Without fussing with any settings in the printer software or the printers themselves, I printed my test page from each machine. I used regular 20-pound white copier paper, the most common type in offices. Each printer took 55 seconds or less to produce the page once I clicked the Print button, with the Xerox Phaser 8400 clocking in at a blazing 14 seconds. (All of the printers were tested with a direct U.S.B. 2.0 connection to a PC rather than to a network.)
The Phaser 8400 and the OKI C5150n did the best over all in handling the different elements on the page, showing the slight color variations and shadows in the topographic textures built into the Spain map and the details in both the rabbit and the Persian rug. The Xerox Phaser had slightly bolder reds and yellows over all, but the black in the photo tended to be a little heavy.

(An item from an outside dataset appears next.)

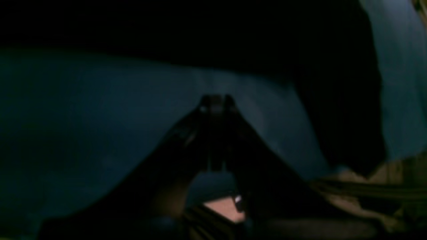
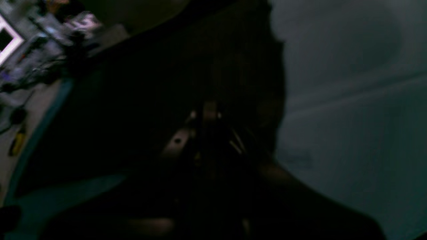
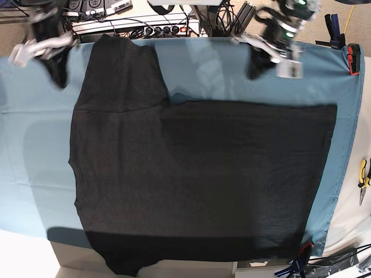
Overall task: Fold the T-shirt properly
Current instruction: 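Move both grippers down to the shirt's shoulder corners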
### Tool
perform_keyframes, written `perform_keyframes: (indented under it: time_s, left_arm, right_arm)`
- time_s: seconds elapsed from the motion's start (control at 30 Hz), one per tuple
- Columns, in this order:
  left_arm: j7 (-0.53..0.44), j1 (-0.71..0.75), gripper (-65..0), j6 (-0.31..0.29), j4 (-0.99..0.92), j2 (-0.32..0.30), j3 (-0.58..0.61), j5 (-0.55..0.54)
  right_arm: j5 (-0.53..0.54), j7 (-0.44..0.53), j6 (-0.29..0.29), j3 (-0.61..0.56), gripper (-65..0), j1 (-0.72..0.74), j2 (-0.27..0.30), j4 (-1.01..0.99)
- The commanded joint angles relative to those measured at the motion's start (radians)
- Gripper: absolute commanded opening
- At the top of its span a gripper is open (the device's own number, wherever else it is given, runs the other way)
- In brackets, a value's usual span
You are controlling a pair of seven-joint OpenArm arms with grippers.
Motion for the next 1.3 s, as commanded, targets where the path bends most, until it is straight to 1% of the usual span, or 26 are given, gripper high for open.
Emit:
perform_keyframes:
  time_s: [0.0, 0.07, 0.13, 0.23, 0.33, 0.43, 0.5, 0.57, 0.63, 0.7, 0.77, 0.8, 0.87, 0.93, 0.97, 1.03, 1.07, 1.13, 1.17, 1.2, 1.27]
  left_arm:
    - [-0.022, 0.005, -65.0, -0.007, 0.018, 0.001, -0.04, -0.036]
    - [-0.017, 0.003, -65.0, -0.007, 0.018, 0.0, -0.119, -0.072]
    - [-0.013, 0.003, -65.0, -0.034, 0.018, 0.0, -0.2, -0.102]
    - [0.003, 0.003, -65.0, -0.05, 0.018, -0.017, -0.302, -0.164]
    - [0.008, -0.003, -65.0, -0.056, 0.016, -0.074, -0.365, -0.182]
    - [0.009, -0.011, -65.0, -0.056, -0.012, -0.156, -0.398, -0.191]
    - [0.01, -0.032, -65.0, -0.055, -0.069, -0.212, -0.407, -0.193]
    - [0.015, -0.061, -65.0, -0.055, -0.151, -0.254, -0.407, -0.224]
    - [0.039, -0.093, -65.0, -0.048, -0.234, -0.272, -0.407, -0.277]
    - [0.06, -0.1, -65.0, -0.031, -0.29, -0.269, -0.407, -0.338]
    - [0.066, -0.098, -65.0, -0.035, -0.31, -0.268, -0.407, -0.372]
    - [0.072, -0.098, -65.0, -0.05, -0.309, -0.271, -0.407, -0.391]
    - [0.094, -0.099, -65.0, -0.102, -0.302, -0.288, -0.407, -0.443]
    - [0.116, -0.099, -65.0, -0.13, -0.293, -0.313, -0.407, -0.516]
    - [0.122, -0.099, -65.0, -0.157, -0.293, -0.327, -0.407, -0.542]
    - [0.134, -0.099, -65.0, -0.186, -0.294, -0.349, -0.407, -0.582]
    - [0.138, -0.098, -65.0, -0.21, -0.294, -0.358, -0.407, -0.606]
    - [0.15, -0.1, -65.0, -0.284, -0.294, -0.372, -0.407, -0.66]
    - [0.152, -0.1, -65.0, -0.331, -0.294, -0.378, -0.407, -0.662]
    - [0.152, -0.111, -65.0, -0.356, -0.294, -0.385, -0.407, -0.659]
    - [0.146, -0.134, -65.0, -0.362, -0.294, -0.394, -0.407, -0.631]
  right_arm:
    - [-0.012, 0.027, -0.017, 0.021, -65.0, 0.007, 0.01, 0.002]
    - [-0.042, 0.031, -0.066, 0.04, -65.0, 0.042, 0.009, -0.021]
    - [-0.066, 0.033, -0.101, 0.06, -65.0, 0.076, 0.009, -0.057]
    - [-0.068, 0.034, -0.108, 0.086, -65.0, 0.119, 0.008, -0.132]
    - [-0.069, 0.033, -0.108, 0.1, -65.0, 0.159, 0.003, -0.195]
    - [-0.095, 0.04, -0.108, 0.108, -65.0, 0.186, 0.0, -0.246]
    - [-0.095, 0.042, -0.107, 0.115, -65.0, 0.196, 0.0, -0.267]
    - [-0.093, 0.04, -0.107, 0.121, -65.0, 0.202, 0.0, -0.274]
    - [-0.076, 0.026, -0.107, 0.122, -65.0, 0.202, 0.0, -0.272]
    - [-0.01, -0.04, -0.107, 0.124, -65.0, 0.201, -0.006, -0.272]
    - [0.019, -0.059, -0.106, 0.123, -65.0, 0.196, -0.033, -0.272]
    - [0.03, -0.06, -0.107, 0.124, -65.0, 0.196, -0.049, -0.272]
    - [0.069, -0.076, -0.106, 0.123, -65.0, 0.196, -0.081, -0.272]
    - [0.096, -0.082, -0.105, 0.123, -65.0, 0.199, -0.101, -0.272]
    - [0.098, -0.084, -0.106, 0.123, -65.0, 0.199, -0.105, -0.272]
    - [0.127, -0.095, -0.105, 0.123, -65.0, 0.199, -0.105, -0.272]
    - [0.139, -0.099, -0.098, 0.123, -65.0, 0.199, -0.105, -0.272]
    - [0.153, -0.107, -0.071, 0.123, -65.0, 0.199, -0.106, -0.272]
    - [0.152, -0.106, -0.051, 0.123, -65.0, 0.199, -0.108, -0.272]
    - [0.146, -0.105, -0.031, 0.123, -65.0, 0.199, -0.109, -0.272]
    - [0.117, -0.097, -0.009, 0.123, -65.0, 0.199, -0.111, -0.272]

The OKI had truer blues.
The Samsung CLP-550 was close behind, though. The map image was not as bright and there was not as much contrast in the photo, but the page looked pretty good. The Hewlett-Packard 2550L did not handle the subtle shades of yellow and brown in the Spain map, and whereas Portugal was clearly distinguishable in a darker shade on pages from the other three printers, it tended to blend in with Spain.
The HP's page was a little light compared with the others, but with a bit of software tweaking and nicer paper stock, most printers can produce results more to their owners' liking. The low price and more manageable size of the HP may attract those looking to equip a small office or a home office with a fast color printer.
Color inkjet printers and monochrome laser printers may still be a better fit for many homes. But for people in a small office or weary of trips to the copy shop for color printing, color lasers can be mighty appealing - goodbye, grayscale, and hello, yellow brick road.